Barcelona Software Crafters 2019

Personal highlights of the conference, covering a wide range of topics: privacy, architecture, UX, roles, IoT…

Written in Events by Núria Soriano — October 08, 2019

This past weekend I attended Barcelona Software Crafters, a 2-day conference that happens every year in Barcelona. Actually, I went there as a speaker to deliver a talk about Videogames in JavaScript, but I'm not gonna talk about that today. Instead, I wanted to highlight my favorite talks of the weekend:

Explain, please: Help your users trust you

Berta Devant talked about ethics and the importance of having your users trust. How to do that? Well, being transparent: really think about why are you storing certain user info, or why are you asking for certain permissions, and making sure you are communicating that to the user in a clear, understandable way. Some of the things she discussed remind me of a discussion we had a couple of weeks ago at the office about dark patterns. I loved how she talked about a thing that is actually quite terrifying with humor and lots of memes. To finish with a quote, "Teenagers assume that privacy is something that they will never have".

InmunoGame: JavaScript of Things

Azahara Fernández Guizán is a doctor on Immunology and she built this thing (sorry for the inaccurate terminology) with a Raspberry and some sensors that collect air temperature and particles data to understand the risk of flu contagion and allergy risk. What I loved about the talk is that she also mentioned all the failed attempts and things that went wrong, which I can relate to because I love doing stuff with Raspberries and Arduinos, but I always mess up and break everything!

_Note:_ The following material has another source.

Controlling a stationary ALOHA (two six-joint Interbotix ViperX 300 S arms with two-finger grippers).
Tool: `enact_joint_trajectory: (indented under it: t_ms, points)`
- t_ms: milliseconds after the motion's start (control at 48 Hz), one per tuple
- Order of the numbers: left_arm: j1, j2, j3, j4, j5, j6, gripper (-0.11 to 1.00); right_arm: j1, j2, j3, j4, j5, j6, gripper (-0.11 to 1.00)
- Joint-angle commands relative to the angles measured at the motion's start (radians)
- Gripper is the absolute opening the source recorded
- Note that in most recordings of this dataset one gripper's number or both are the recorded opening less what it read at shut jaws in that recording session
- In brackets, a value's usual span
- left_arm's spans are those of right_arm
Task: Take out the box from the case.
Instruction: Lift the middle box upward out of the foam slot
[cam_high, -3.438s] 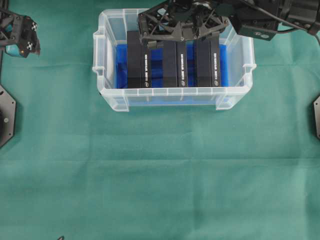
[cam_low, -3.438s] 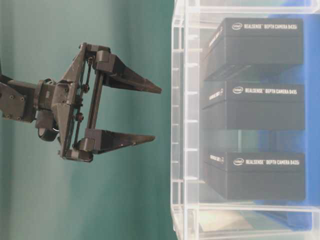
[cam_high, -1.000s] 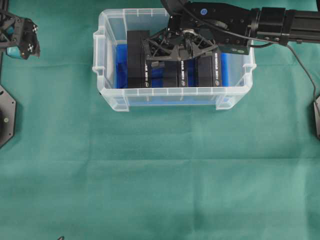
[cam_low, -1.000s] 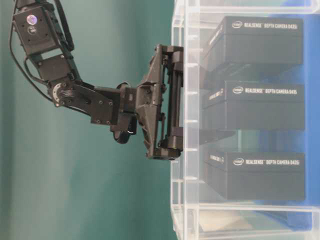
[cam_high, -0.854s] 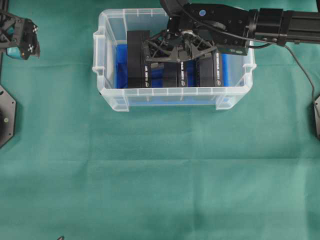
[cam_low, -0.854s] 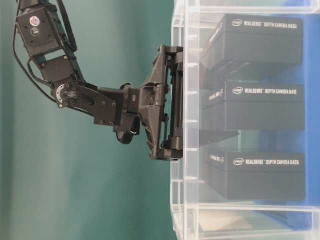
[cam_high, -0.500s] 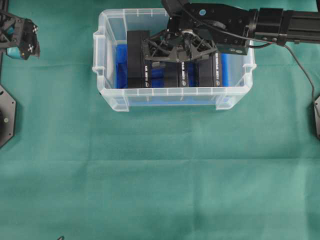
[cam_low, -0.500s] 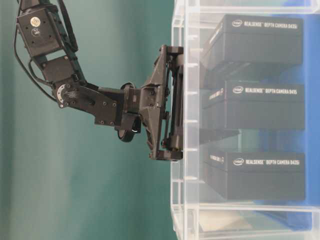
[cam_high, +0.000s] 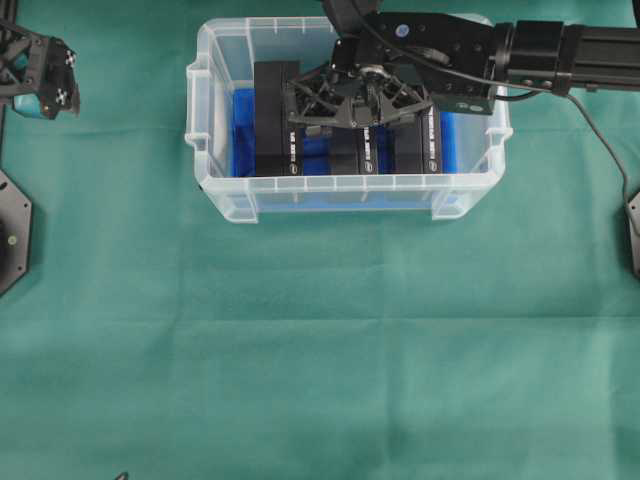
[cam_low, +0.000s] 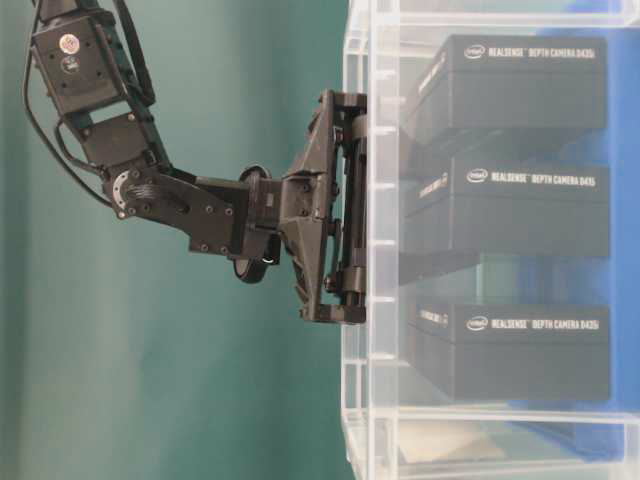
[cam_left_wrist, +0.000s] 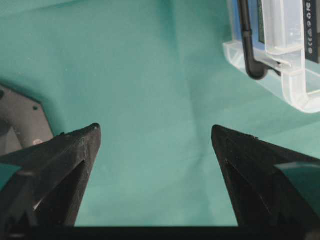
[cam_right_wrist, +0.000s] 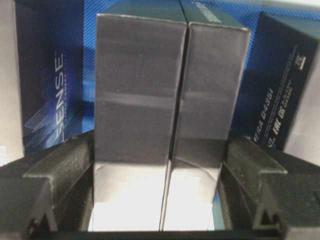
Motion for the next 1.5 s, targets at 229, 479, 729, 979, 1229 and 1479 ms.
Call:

UX Engineer: engineers connecting design and front-end

Marina Aísa talked about her experience shifting from a designer role to UX engineer, to be the glue between design and front-end. I have a background in design so I can totally relate to that. Even though I chose to shift completely to the development side, I can see how this role is totally necessary, and it does not exclude other more specific roles. It kind of reminds me of the Full Stack vs Front/Back-end issue. It's not that the generalist role is meant to cover two positions and save the company some money, it's complementary and necessary to facilitate communication and seeing the bigger picture.

Software and architecture quality in a startup

Cristian Cotes talked about how we should approach the issue of code quality vs development speed. He explained the importance of being pragmatic at early stages, how it's totally ok and even necessary to forget about tests, patterns or shiny new things, reduce accidental complexity, and instead focus on getting something done quickly, and improve later once the company is in a more secure position. He also talked about the value you can get as a developer in different kinds of companies: in a startup, you get to try a lot of things, while in an established company you get to specialize in a single one. It made me think of my past job experiences, and how much I enjoy working in a consultancy like Codegram, since I get to try a lot of technologies without the chaos and rush you see in a startup.

Data visualization: A new art?

María Ballesteros talked about how to deliver abstract information in a visual, understandable way. There is a big responsibility when working with data, while it needs to be objective, it also needs to deliver a message. She gave this example on how a graphic on climate change could easily be manipulated by showing a long time period, where the line appears almost flat. I love how this ties up nicely with what Berta Devant talked about! She also showed some examples of really beautiful charts and graphs, and showed how some classic art could also be interpreted as data visualization.

It was a fun weekend, I learned a lot, met new people and had tons of interesting conversations. Finally, I wanted to highlight that most of the talks I just mentioned were delivered by women. The organization did a superb job at having a diverse speaker line-up, and it's a clear example that they are not there to fill a quota, they are there because they are great professionals. So, thanks to the organization for this nice experience, and keep up the good work!